Repeat exactly each line of the data provided below.

• • • •

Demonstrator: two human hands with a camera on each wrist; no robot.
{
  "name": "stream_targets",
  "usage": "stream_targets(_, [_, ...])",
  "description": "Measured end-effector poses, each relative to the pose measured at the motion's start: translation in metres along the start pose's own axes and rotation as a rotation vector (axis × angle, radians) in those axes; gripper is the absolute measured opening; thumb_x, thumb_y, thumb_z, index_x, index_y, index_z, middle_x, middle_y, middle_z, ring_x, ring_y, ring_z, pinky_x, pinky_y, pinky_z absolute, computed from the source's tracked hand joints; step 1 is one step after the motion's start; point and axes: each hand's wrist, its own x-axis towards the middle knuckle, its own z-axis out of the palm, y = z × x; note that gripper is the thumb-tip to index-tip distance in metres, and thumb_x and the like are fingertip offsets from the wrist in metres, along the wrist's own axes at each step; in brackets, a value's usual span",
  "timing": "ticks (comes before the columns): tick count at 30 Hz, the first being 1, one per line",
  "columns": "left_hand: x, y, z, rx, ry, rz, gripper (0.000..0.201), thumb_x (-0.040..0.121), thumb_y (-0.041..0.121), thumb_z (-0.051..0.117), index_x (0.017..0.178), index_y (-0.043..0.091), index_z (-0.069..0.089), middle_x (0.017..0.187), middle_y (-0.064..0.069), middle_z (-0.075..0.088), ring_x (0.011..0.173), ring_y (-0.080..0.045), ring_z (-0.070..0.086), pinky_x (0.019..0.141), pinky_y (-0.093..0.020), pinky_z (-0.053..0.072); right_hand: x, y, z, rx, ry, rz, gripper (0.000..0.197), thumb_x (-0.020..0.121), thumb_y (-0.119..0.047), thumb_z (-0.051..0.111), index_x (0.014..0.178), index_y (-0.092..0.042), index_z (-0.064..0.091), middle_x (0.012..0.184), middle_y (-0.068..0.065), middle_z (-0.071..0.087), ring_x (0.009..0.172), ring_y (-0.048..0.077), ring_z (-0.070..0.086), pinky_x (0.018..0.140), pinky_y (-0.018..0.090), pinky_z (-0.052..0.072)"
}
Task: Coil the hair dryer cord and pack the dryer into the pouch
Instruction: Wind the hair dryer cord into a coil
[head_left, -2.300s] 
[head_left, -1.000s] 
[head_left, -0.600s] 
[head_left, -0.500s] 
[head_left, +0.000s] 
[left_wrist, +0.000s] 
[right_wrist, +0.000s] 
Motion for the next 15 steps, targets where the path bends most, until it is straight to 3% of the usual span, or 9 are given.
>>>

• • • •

**Solution below**
Demonstrator: two human hands with a camera on each wrist; no robot.
{
  "name": "stream_targets",
  "usage": "stream_targets(_, [_, ...])",
  "description": "Measured end-effector poses, each relative to the pose measured at the motion's start: translation in metres along the start pose's own axes and rotation as a rotation vector (axis × angle, radians) in those axes; gripper is the absolute measured opening; thumb_x, thumb_y, thumb_z, index_x, index_y, index_z, middle_x, middle_y, middle_z, ring_x, ring_y, ring_z, pinky_x, pinky_y, pinky_z absolute, computed from the source's tracked hand joints; step 1 is one step after the motion's start; point and axes: each hand's wrist, its own x-axis towards the middle knuckle, its own z-axis out of the palm, y = z × x; note that gripper is the thumb-tip to index-tip distance in metres, and thumb_x and the like are fingertip offsets from the wrist in metres, along the wrist's own axes at each step; in brackets, a value's usual span",
  "timing": "ticks (comes before the columns): tick count at 30 Hz, the first being 1, one per line",
  "columns": "left_hand: x, y, z, rx, ry, rz, gripper (0.000..0.201), thumb_x (-0.040..0.121), thumb_y (-0.041..0.121), thumb_z (-0.051..0.117), index_x (0.017..0.178), index_y (-0.043..0.091), index_z (-0.069..0.089), middle_x (0.017..0.187), middle_y (-0.064..0.069), middle_z (-0.075..0.088), ring_x (0.011..0.173), ring_y (-0.080..0.045), ring_z (-0.070..0.086), pinky_x (0.019..0.141), pinky_y (-0.093..0.020), pinky_z (-0.053..0.072); right_hand: x, y, z, rx, ry, rz, gripper (0.000..0.197), thumb_x (-0.020..0.121), thumb_y (-0.119..0.047), thumb_z (-0.051..0.111), index_x (0.014..0.178), index_y (-0.092..0.042), index_z (-0.064..0.091), middle_x (0.012..0.184), middle_y (-0.068..0.065), middle_z (-0.071..0.087), ring_x (0.009..0.172), ring_y (-0.048..0.077), ring_z (-0.070..0.086), pinky_x (0.018..0.140), pinky_y (-0.018..0.090), pinky_z (-0.052..0.072)"
}
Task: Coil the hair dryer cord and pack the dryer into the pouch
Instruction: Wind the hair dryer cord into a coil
[head_left, -2.300s] 
[head_left, -1.000s] 
[head_left, -0.600s] 
[head_left, -0.500s] 
[head_left, +0.000s] 
[left_wrist, +0.000s] 
[right_wrist, +0.000s] 
Motion for the next 15 steps, targets where the path bends most, until it is straight to 3% of the usual span, or 9 are given.
>>>

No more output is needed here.